Publié le Dimanche 5 octobre 2025 à 18h00.

Ernest Mandel : un exemple pour les révolutionnaires

Le dernier congrès du NPA l’anticapitaliste a acté le rattachement de notre organisation à la 4e Internationale, renouant avec l’une des orientations de la Ligue communiste révolutionnaire, formation matricielle du NPA. À l’occasion du trentenaire de la mort d’Ernest Mandel, théoricien majeur et dirigeant du secrétariat unifié de la 4e internationale, le comité de rédaction de la revue propose un dossier pour initier le débat sur l’actualité de ses analyses.

Connaître quelques traits de la vie de Mandel doit nous guider dans l’appréhension de son héritage : de fait, si la personnalité entière est engagée dans le processus révolutionnaire, c’est que la participation à la grande histoire par les petites tâches du jour s’appuie sur une articulation étroite de la vie intime, personnelle, à la vie militante.

Un parcours révolutionnaire complet

Ernest (Ezra) Mandel, grandit à Anvers dans une famille bourgeoise liée aux milieux révolutionnaires européens. Après avoir soutenu avec enthousiasme le mouvement spartakiste en 1919, son père, diamantaire aisé, s’était retiré de l’activité politique tout en conservant une forte sociabilité militante à travers l’accueil des révolutionnaires en exil. Pour l’adolescent Mandel, c’est ainsi aussi bien la lecture des classiques de la littérature européenne que l’influence de Besser, un des fondateurs de la 4e Internationale déporté pour ses activités politiques que son père accueillait, qui sont décisives dans son engagement, alors que le fascisme submerge l’Europe.

Dans le tumulte, Mandel acquiert les responsabilités les plus hautes du mouvement trotskiste malgré son jeune âge. Il rejoint dès 1939 le Parti socialiste révolutionnaire (PSR), la section belge de la 4e Internationale et dirige l’organisation dès 1941. Dans l’Internationale, il est élu au Secrétariat International en 1946 : proche de Pablo lors de sa scission de 1953, il s’en est ensuite nettement distancié quand il constitue en 1963 le secrétariat unifié : il sera jusqu’à sa mort une figure dominante de la 4e Internationale. Loin d’être seulement un homme d’appareil, Mandel sut se montrer actif dans les cadres de masse. En devenant l’un des plus proches conseillers de Renard, le dirigeant de l’importante centrale syndicale de la FGTB, il prend notamment une part active à la grève générale de 1960.

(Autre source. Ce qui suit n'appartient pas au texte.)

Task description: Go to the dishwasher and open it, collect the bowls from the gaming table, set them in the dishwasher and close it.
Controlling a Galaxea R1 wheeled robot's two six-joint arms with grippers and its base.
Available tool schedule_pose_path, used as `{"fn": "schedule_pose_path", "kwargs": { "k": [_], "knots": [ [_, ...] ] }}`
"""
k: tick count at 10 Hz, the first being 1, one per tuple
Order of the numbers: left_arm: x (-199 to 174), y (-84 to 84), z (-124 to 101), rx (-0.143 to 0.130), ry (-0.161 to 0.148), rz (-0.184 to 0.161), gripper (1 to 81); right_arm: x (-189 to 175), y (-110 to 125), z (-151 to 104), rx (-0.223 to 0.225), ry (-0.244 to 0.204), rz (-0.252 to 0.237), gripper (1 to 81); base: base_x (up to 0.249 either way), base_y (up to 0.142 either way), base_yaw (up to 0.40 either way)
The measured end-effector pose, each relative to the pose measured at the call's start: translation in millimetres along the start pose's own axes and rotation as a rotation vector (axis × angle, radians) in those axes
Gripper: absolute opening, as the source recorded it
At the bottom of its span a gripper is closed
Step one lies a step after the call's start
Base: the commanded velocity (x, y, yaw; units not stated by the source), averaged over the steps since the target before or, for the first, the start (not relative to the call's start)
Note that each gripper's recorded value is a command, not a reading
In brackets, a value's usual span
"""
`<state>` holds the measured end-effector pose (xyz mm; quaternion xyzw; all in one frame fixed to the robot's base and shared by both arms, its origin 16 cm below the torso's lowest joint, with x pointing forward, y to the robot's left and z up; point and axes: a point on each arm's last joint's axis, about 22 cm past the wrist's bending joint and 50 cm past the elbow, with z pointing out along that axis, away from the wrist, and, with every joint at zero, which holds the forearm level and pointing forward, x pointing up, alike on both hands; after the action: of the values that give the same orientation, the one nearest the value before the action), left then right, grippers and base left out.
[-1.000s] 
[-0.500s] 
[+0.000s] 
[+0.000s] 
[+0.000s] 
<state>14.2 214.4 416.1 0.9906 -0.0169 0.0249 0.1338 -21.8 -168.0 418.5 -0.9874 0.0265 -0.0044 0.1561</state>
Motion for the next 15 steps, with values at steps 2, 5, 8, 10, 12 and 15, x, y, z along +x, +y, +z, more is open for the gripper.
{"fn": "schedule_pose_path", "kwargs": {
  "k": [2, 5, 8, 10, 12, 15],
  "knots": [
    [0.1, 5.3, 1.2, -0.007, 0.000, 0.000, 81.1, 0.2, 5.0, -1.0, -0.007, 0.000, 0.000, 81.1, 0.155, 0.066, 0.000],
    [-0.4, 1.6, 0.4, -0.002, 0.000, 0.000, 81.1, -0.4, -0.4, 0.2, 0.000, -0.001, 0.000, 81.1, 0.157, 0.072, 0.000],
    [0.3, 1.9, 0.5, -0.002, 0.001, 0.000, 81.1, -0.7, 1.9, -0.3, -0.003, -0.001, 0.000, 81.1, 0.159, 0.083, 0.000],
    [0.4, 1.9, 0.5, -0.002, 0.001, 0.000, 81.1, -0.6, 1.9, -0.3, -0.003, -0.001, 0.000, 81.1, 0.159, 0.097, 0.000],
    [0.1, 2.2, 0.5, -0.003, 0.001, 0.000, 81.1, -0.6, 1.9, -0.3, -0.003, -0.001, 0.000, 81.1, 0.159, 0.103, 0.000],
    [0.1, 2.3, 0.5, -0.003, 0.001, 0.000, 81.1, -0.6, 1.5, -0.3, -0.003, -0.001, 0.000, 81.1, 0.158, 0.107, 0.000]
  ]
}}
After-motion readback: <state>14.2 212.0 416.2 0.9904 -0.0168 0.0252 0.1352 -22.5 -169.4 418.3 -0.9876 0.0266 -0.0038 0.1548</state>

Sa position l’amène à rencontrer d’importantes figures du marxisme, et notamment de l’économiste Rosdolsky, émigré aux États-Unis, ou Georges Novack, intellectuel majeur du SWP. Assumant le rôle d’un véritable gardien de la tradition militante du marxisme, il se propose d’œuvrer à l’actualisation du capitalisme et de ses crises en insistant sur la centralité de l’analyse économique et en proposant une redéfinition de la dialectique, qu’il oppose aux apports théoriques et rivaux de marxistes non-trotskystes et aux mouvements anti-autoritaires.

Situer pour actualiser : quels apports pour demain ?

Les théorisations comme l’expérience de Mandel constituent une source importante à laquelle nous pouvons puiser, et si son œuvre et sa trajectoire militante sont indéniablement remarquables, la diversité de notre organisation et notre objectif de nous construire à travers « le meilleur du mouvement ouvrier » nous invite également à rapporter les contributions de Mandel à des travaux plus contemporains pour les enrichir, comme il le faisait lui-même, voire les amender, et faire en sorte de se les approprier en cohérence avec nos orientations de demain.

En conséquence, à l’amorce de cette discussion, le dossier reflète une diversité de sensibilités, diversement fidèles et diversement critiques, parfois si empreintes de ses travaux qu’elles en semblent indissociables, mais dont aucune ne fige le débat ou ne se veut hégémonique, quant à l’appréciation de l’actualité de sa pensée sur un ensemble de thématiques que nous avons sélectionnées pour leur importance dans sa production théorique.

Le caractère doctrinalement unifié des travaux de Mandel doit nous engager à une relecture critique et à de nécessaires harmonisations, tant sur la place des prolongements reconnus dans notre organisation, mais issus du marxisme dit « occidental » par ses opposants dont Mandel, sur les stratégies antifascistes et antiracistes qui ont été au cœur des élaborations les plus récentes de notre organisation sans se fonder sur ses analyses, sur la caractérisation des États communistes ou encore de la période actuelle du capitalisme. 

Ce dossier est donc une invitation au débat et à la discussion, en vue d’une homogénéisation future, que nous espérons continuer à accueillir dans notre revue.